_What is required_
The response must consist of the lines below from the one with "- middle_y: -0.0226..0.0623" through the one with "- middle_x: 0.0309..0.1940", exactly as they appear and with both ends kept.
Data shown Start Marker
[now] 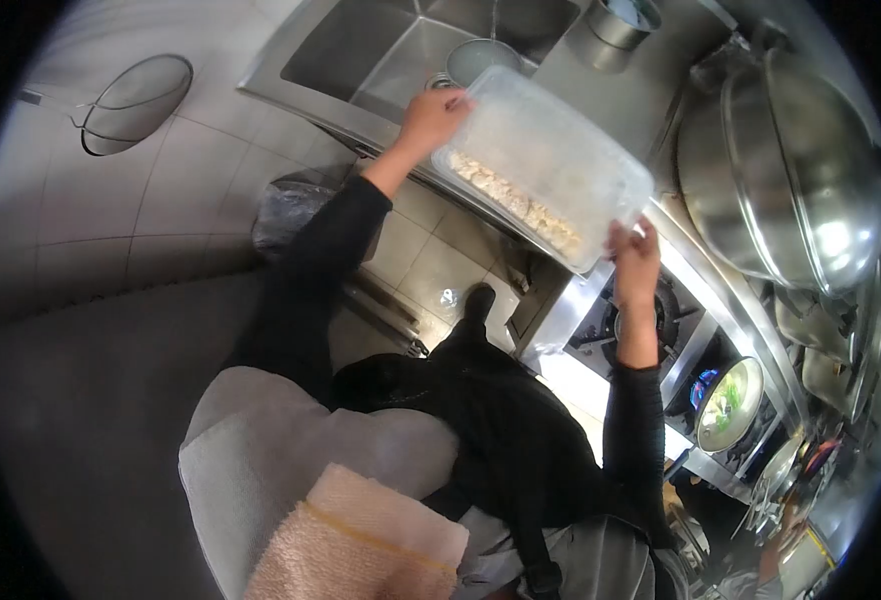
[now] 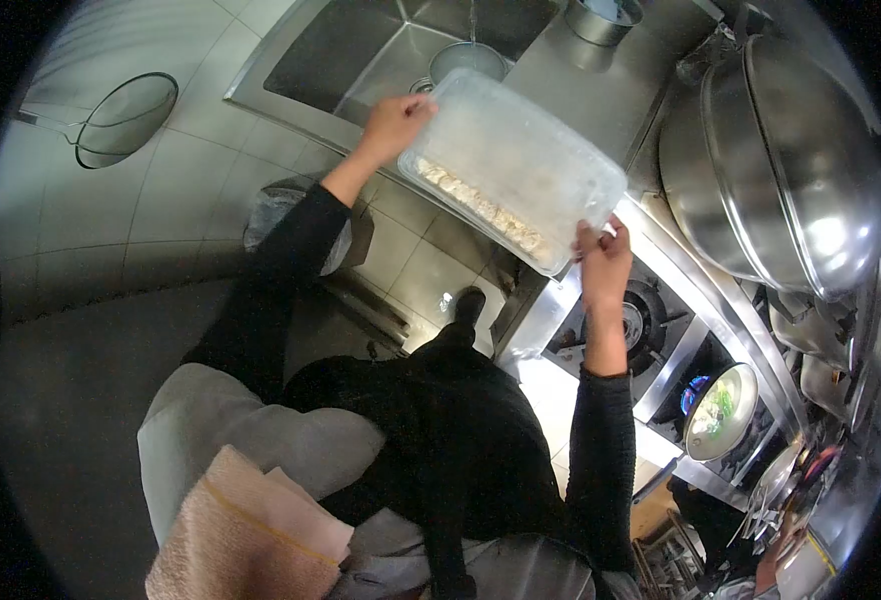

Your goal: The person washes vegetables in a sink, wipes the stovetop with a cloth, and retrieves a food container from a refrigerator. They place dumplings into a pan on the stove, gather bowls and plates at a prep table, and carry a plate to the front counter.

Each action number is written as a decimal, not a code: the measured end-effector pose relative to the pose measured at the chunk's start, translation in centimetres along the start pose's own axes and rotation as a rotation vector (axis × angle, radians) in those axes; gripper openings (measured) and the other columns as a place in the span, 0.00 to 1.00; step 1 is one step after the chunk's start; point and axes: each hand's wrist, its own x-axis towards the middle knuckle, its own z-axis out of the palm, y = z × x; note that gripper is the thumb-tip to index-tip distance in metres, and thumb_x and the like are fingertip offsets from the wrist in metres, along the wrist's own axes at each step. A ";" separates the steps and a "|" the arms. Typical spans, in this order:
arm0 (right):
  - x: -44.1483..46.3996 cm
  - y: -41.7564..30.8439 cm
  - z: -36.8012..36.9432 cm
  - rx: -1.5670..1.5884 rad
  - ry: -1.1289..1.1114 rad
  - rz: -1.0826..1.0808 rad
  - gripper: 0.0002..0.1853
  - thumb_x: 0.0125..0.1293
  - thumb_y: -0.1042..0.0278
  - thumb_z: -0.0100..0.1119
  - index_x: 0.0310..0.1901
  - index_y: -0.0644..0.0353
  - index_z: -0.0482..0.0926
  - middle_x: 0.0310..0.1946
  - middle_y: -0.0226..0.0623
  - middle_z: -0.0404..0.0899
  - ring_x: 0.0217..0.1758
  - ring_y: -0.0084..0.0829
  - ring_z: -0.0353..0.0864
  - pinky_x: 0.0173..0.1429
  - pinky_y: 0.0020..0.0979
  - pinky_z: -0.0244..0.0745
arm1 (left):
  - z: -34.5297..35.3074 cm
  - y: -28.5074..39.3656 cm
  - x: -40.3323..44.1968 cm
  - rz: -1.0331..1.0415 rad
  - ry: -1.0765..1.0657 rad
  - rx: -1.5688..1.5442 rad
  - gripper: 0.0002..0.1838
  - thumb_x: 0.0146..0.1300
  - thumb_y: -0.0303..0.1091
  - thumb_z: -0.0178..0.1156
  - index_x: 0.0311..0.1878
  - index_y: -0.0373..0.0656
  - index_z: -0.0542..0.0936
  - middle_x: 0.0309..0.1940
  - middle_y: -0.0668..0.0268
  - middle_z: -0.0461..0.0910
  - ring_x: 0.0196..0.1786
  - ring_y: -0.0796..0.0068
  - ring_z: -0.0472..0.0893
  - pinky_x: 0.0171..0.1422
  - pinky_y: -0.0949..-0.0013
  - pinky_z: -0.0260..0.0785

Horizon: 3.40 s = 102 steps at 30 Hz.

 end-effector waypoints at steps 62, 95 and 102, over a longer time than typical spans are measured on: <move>-70.1 -29.0 20.6 0.038 -0.961 -2.056 0.31 0.66 0.50 0.61 0.62 0.64 0.66 0.56 0.55 0.71 0.62 0.53 0.69 0.64 0.44 0.66 | -39.7 31.7 -90.1 0.236 1.661 -0.778 0.29 0.61 0.51 0.64 0.59 0.45 0.71 0.55 0.50 0.73 0.42 0.50 0.82 0.43 0.51 0.81; -45.1 31.0 -7.5 -1.431 -2.373 -0.794 0.33 0.57 0.63 0.73 0.60 0.67 0.70 0.51 0.47 0.78 0.55 0.36 0.78 0.56 0.36 0.75 | 12.8 36.8 -130.3 -0.487 2.311 0.276 0.34 0.73 0.59 0.44 0.23 0.38 0.78 0.14 0.69 0.72 0.21 0.77 0.72 0.27 0.64 0.65; -46.3 28.9 -13.9 -1.452 -2.122 -0.610 0.35 0.57 0.62 0.74 0.62 0.67 0.68 0.50 0.47 0.77 0.54 0.35 0.79 0.53 0.35 0.76 | 23.7 40.8 -122.1 -0.752 1.517 -0.383 0.34 0.70 0.59 0.50 0.73 0.53 0.66 0.67 0.63 0.62 0.48 0.75 0.71 0.51 0.72 0.65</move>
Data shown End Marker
_Solution for this exercise_
  - middle_y: -0.0226..0.0623
  - middle_z: -0.0404..0.0899
  - ring_x: 0.0217..0.1758
  - ring_y: -0.0084..0.0829
  - ring_z: -0.0353..0.0864
  - pinky_x: 0.0173..0.1429
  - pinky_y: 0.0020..0.0979
  - pinky_z: -0.0244..0.0745
arm1 (left):
  - z: -34.5297..35.3074 cm
  - y: -28.5074..39.3656 cm
  - x: -40.3323..44.1968 cm
  - rz: -1.0331..1.0415 rad
  - ry: -1.0765..1.0657 rad
  - rx: -1.5688..1.5442 rad
  - gripper: 0.0002..0.1838
  - thumb_x: 0.0146..0.1300
  - thumb_y: -0.0303..0.1091
  - thumb_z: -0.0178..0.1156
  - index_x: 0.0311..0.1878
  - index_y: -0.0373..0.0656
  - index_z: -0.0542..0.0936
  - middle_x: 0.0309..0.1940

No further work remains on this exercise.